Assignment ▸ Scan the material below and copy every line holding the word "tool".

━━━━━━

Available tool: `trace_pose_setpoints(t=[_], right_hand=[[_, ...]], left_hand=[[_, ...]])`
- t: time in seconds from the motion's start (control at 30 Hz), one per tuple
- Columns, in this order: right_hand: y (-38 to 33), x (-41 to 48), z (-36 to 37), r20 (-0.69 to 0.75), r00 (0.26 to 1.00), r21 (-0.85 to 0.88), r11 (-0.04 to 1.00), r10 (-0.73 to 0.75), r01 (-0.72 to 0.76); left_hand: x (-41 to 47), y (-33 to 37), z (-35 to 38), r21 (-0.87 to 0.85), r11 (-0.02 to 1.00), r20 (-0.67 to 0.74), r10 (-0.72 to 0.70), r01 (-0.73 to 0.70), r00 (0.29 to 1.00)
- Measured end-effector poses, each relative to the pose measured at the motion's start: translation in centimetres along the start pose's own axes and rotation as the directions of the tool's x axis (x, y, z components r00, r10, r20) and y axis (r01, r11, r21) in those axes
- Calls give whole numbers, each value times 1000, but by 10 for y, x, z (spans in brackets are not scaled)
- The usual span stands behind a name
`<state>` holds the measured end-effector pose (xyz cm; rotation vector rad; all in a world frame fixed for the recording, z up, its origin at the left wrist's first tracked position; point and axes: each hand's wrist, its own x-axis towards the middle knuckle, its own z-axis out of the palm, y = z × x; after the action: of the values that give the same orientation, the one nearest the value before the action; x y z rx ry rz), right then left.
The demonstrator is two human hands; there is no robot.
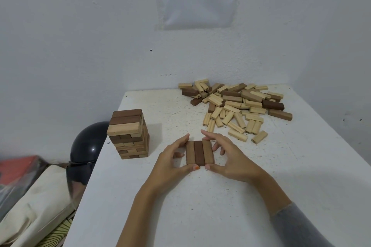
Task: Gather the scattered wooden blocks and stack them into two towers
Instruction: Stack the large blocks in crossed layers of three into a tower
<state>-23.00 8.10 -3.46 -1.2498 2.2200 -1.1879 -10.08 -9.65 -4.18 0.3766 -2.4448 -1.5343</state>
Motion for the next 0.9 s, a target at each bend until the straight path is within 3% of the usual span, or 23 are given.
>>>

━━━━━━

Written solution ▸
Available tool: `trace_pose_setpoints(t=[_], right_hand=[[_, ...]], left_hand=[[_, ...]])`
- Measured end-effector poses, each relative to the pose measured at the motion's start: translation in centimetres along the start pose's own axes and rotation as the directions of the tool's x axis (x, y, z components r00, r10, r20) and y axis (r01, r11, r21) in those axes

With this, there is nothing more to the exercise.